In this talk, we will discuss a family of Randomized Decision Tree algorithms or RDT that can be used efficiently and accurately for classification, regression and probability estimation problems. The training procedure of RDT incorporates some surprisingly simple and unconventional random factors that "encode" the training data into multiple decision trees. However, its accuracy in all three major problems is either higher or significantly higher than many well-known sophisticated approaches on many difficult problems.

In summary, this talk offers the following insights:

1. Introduction of Randomized Decision Trees and its application in classification, regression, and probability estimation.

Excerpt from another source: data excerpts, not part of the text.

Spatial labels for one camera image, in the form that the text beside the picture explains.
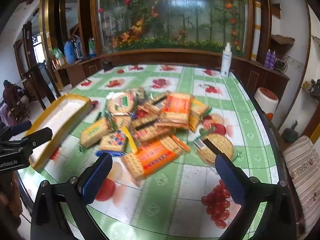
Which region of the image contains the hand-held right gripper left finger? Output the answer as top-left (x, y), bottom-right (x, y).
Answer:
top-left (30, 152), bottom-right (113, 240)

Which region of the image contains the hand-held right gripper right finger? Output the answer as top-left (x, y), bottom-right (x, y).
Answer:
top-left (214, 154), bottom-right (298, 240)

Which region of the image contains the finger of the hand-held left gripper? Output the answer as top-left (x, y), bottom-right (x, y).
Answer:
top-left (24, 127), bottom-right (53, 148)
top-left (0, 120), bottom-right (32, 140)

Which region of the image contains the yellow tray white inside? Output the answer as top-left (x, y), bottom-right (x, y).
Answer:
top-left (29, 93), bottom-right (94, 170)

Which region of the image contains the round cracker packet green wrapper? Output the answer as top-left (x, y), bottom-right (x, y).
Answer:
top-left (196, 132), bottom-right (236, 165)

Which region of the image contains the green-edged cracker packet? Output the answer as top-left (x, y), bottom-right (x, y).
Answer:
top-left (104, 111), bottom-right (134, 130)

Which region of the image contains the yellow cracker packet black strip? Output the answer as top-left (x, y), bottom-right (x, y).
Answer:
top-left (189, 100), bottom-right (212, 132)

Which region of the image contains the clear orange-edged cracker packet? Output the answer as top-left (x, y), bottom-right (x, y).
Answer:
top-left (140, 92), bottom-right (173, 115)

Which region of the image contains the person's left forearm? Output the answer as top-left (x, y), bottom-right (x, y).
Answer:
top-left (0, 172), bottom-right (23, 220)

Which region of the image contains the blue label cracker packet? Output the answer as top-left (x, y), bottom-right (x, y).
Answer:
top-left (96, 126), bottom-right (138, 157)

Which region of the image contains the yellow cracker packet green print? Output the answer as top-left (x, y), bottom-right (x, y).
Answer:
top-left (79, 118), bottom-right (113, 148)

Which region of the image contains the dark wooden chair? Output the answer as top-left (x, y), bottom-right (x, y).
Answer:
top-left (21, 61), bottom-right (59, 110)

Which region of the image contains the large orange label cracker packet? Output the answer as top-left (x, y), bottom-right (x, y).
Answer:
top-left (122, 136), bottom-right (191, 181)

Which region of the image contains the green fruit print tablecloth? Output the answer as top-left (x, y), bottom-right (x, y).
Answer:
top-left (19, 64), bottom-right (283, 240)

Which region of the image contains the clear cracker packet black strip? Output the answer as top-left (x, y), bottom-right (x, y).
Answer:
top-left (131, 115), bottom-right (173, 141)

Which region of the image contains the dark green jug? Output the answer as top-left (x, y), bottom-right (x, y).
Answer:
top-left (281, 120), bottom-right (298, 143)

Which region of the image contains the striped patterned cushion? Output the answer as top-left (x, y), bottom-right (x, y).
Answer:
top-left (282, 135), bottom-right (320, 238)

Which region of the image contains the white plastic stool red seat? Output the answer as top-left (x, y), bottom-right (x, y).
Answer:
top-left (254, 87), bottom-right (279, 117)

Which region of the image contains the blue thermos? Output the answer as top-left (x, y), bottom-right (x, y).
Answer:
top-left (64, 41), bottom-right (75, 63)

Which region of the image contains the small brown cracker packet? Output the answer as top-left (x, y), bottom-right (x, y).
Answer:
top-left (126, 87), bottom-right (146, 102)

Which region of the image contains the grey thermos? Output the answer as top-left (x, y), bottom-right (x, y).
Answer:
top-left (74, 37), bottom-right (84, 58)

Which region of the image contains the green white bag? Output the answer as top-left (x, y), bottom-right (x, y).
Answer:
top-left (88, 38), bottom-right (97, 57)

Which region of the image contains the white spray bottle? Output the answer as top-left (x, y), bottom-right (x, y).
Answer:
top-left (220, 42), bottom-right (233, 77)

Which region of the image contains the yellow white striped roll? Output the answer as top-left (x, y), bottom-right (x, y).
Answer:
top-left (251, 1), bottom-right (262, 61)

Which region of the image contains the glass flower display cabinet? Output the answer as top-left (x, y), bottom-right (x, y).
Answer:
top-left (91, 0), bottom-right (253, 59)

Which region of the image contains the wire basket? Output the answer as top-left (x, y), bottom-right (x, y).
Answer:
top-left (276, 57), bottom-right (288, 73)

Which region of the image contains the wooden wall shelf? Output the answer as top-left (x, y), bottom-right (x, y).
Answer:
top-left (271, 34), bottom-right (296, 53)

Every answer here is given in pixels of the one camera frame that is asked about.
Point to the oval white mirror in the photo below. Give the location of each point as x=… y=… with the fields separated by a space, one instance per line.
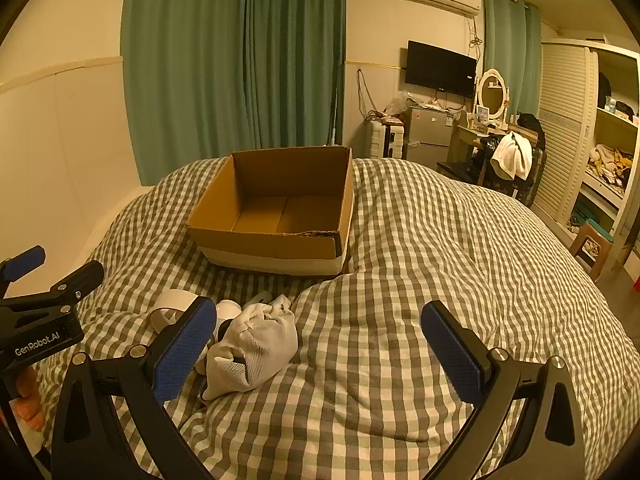
x=492 y=95

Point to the checkered blanket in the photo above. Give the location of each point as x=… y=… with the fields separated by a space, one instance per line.
x=400 y=260

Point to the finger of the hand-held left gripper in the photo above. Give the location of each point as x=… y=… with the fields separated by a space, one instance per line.
x=25 y=260
x=75 y=280

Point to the grey mini fridge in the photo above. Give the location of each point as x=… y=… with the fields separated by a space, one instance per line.
x=427 y=130

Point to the white louvred wardrobe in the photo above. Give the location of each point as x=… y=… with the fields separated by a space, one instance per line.
x=565 y=110

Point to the black wall television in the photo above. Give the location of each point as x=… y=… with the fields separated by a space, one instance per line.
x=440 y=67

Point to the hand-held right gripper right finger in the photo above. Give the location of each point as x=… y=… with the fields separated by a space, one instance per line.
x=452 y=355

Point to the pile of yellowish clothes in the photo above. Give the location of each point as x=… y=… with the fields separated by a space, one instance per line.
x=610 y=160

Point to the white suitcase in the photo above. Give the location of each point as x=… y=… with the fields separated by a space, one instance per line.
x=385 y=140

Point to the narrow green curtain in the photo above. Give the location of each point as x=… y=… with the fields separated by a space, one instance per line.
x=510 y=50

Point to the person's left hand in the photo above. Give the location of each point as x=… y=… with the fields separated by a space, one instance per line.
x=27 y=407

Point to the small wooden stool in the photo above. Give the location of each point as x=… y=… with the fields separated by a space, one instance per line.
x=590 y=250

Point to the black chair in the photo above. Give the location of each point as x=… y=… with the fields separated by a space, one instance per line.
x=460 y=170

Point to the white towel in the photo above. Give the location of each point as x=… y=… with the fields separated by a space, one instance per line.
x=510 y=157

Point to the cardboard box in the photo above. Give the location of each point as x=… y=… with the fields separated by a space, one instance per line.
x=270 y=255

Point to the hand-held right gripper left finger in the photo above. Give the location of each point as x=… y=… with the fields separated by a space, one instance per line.
x=185 y=350

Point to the wide green curtain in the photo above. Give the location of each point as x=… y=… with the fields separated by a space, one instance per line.
x=200 y=60

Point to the clear plastic bag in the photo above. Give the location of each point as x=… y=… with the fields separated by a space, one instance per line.
x=398 y=105

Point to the wooden dressing table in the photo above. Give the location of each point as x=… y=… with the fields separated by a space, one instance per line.
x=465 y=137

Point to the white sock bundle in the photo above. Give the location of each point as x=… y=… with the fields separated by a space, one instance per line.
x=260 y=345

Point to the black bag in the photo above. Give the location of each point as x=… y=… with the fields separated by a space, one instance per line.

2. Selected applications of RDT

a. fraud detection,

b. default and late payment prediction

c. advertisement cost and benefit optimization

d. system module performance estimation

e. ground ozone level estimation

f. chip failure rate

g. query optimization

3. A fresh and unconventional look at accurate machine learning and data mining without making strong assumptions. Software and some datasets are available for download at:

http://www.weifan.info/software.htmor

http://www.cs.columbia.edu/~wfan/software.htm

Short Biography

Dr. Wei Fan received his PhD in Computer Science from Columbia University in 2001 and has been working in IBM T.J.Watson Research since then. He published more than 50 papers in top data mining, machine learning and database conferences, such as KDD, SDM, ICDM, ECML/PKDD,

SIGMOD, VLDB, ICDE, AAAI, etc. Dr. Fan has served as Area Chair, Senior PC of SIGKDD'06, SDM'08 and ICDM'08, as well as PC of several prestigious conferences in the area including KDD'08/07/05, ICDM'07/06/05/04/03, SDM'07/06/05/04, CIKM'07/06, ECML/PKDD'07'06, ICDE'04, AAAI'07, PAKDD'08/07, EDBT'04, WWW'08/07, etc. Dr. Fan was invited to speak at ICMLA'06. He served as US NSF panelist in 2007/08. His main research interests and experiences are in various areas of data mining and database systems, such as, risk analysis, high performance computing, extremely skewed distribution, cost-sensitive learning, data stre ams, ensemble methods, graph mining, feature discovery, and commercial data mining systems. He is particularly interested in simple, unconventional, but effective methods to solve difficult problems. His thesis work on intrusion detection has been licensed by a start-up company since 2001. His co-authored paper in ICDM'06 that uses "Randomized Decision Tree" to predict skewed ozone days won the best application paper award. His co-authored paper in KDD'97 on distributed learning system "JAM" won the runner-up best research paper award.